Ciento dieciocho años nada son cuando la misión, cumplida y alabada, es paso marcado que a la gloria de los pueblos ilustra para siempre.

Un maestro no vive para plantar rosales en la brutalidad del asesino,

ni en la ceguera del loco ejecutor,

ni en el barro solidificado de ideas que no son ideas,

sino mezquinas intenciones de ambiciosas mentes en tinieblas.

Ciento dieciocho años, letra de genio y mano que extiende talones de amistad perpetua,

son llamas que no queman, pero dan calor;

vino que no embriaga, que reconforta;

sol que mitiga la sed de campos que nunca más serán áridos.

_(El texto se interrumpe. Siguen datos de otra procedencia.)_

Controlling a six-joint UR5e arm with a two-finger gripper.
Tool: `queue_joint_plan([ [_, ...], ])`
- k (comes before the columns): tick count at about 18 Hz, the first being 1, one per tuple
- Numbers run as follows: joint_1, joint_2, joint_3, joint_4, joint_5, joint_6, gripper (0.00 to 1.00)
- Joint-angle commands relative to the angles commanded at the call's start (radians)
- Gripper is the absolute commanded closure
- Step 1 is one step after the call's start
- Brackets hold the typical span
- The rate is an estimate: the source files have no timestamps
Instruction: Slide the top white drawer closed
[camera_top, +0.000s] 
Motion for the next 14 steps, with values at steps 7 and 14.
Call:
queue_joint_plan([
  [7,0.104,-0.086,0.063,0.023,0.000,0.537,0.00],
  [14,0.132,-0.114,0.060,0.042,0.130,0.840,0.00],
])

El amor a la lucha de los justos es guerra patria para sembrar las Patrias,

la Gran Patria.

Sin hálito de ríos que discurren por las vegas de cantares

no hay bandera, no hay estrella, no hay barco entre verde poesía de libertad sincera.

Con barbarie sometida por la fuerza de discursos se hacen libros de fusiles

y machetes de hojas grabadas por la pluma del valiente.

Así se enfrentan al destino los héroes de piedra por los que sangre circula de mensajes

no arrastrados por los vientos.

Más de un siglo, más de un siglo exhibiendo la lealtad que la bondad de un sueño

eterniza bajo el árbol cuya sombra cobija nuestro orgullo combatiente.

De Cuba, de América, de universo de estandartes y homenajes,…

De todo un mundo es Don José la voz consciente en la espesura de palabras que prosperan.

¡ Está vacía la yacija de quien hizo de su alma el fiable pasaporte hacia muralla inexpugnable!